Generation of a functional mammary gland from a single stem cell

Abstract

The existence of mammary stem cells has been inferred from genetic analysis of human breast tissue, and from the fact that mouse mammary gland can regenerate from tissue fragments. Two groups now report the isolation of mammary stem cells from mice. Shackleton et al. use a technique based on the introduction of a marker for stem-cell function. A single cell from this population then showed its potency by regenerating an entire mammary gland in vivo. This population of cells is expanded in a pre-malignant mammary tumour model, providing support for the concept of a mammary cancer stem cell. In a paper published online, Stingl et al. report the use of a powerful limiting dilution transplant procedure to purify to near homogeneity a rare subset of adult mouse mammary cells that can individually regenerate an entire mammary gland within six weeks.

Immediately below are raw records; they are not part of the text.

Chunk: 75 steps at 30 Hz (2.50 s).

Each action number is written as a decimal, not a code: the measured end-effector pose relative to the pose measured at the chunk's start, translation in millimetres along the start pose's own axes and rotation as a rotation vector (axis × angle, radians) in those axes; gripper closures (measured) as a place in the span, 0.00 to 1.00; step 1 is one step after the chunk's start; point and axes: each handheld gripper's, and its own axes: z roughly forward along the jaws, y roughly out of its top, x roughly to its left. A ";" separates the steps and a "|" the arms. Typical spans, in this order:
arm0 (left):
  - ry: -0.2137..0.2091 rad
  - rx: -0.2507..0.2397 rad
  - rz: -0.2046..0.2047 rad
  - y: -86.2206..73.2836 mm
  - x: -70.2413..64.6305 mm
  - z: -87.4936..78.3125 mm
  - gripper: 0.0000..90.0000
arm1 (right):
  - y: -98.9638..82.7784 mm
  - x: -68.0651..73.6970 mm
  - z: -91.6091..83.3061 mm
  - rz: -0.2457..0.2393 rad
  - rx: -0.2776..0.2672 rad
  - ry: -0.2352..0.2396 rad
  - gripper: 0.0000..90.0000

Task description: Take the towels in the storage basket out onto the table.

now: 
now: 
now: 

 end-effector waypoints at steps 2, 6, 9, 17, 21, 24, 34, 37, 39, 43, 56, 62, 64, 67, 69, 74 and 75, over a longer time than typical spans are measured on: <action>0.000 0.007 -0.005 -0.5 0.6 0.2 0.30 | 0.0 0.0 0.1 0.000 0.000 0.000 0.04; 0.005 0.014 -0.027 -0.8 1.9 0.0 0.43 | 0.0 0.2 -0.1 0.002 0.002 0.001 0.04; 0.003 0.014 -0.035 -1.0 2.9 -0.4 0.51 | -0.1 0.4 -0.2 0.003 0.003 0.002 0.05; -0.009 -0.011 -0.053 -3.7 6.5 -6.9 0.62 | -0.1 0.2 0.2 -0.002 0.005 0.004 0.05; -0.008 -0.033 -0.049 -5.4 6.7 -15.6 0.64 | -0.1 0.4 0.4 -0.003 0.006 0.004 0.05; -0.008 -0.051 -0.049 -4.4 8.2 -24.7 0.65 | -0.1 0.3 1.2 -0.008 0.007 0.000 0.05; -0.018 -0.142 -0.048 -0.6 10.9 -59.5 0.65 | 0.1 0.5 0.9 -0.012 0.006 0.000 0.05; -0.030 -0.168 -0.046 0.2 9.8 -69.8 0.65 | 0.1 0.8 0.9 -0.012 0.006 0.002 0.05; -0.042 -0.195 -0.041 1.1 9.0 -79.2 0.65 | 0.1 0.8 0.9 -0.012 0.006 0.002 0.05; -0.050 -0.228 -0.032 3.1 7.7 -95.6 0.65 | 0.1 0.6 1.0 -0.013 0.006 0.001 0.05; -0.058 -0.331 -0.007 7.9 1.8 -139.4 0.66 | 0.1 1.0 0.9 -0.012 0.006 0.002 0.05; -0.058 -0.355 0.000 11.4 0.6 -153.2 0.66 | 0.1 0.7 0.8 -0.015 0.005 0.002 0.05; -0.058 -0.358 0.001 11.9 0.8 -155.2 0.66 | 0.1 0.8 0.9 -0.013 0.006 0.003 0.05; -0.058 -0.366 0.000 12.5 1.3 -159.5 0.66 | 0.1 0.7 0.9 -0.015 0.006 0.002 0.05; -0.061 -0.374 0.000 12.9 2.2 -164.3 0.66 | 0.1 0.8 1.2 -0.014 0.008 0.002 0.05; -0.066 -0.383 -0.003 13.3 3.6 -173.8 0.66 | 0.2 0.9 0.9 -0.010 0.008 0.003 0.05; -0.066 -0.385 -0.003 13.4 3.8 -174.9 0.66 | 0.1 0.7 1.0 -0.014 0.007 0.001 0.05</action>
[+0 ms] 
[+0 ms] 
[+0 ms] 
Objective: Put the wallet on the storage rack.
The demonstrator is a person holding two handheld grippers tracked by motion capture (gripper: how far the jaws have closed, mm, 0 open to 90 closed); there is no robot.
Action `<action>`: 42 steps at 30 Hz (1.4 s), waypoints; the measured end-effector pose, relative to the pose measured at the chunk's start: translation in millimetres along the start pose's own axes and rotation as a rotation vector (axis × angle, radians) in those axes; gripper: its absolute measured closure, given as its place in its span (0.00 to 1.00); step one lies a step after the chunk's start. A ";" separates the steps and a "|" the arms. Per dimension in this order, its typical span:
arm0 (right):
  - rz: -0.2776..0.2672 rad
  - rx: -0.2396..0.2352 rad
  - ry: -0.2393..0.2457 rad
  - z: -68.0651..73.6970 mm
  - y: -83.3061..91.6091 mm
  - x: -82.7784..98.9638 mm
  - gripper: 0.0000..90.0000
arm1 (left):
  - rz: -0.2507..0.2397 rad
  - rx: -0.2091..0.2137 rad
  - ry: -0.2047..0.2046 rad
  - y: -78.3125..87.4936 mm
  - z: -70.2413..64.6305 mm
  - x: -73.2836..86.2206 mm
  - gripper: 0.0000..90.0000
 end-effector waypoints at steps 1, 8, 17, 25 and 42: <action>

The existence of mammary stem cells (MaSCs) has been postulated from evidence that the mammary gland can be regenerated by transplantation of epithelial fragments in mice1,2,3. Interest in MaSCs has been further stimulated by their potential role in breast tumorigenesis4. However, the identity and purification of MaSCs has proved elusive owing to the lack of defined markers. We isolated discrete populations of mouse mammary cells on the basis of cell-surface markers and identified a subpopulation (Lin-CD29hiCD24+) that is highly enriched for MaSCs by transplantation. Here we show that a single cell, marked with a LacZ transgene, can reconstitute a complete mammary gland in vivo. The transplanted cell contributed to both the luminal and myoepithelial lineages and generated functional lobuloalveolar units during pregnancy. The self-renewing capacity of these cells was demonstrated by serial transplantation of clonal outgrowths. In support of a potential role for MaSCs in breast cancer, the stem-cell-enriched subpopulation was expanded in premalignant mammary tissue from MMTV-wnt-1 mice and contained a higher number of MaSCs. Our data establish that single cells within the Lin-CD29hiCD24+ population are multipotent and self-renewing, properties that define them as MaSCs.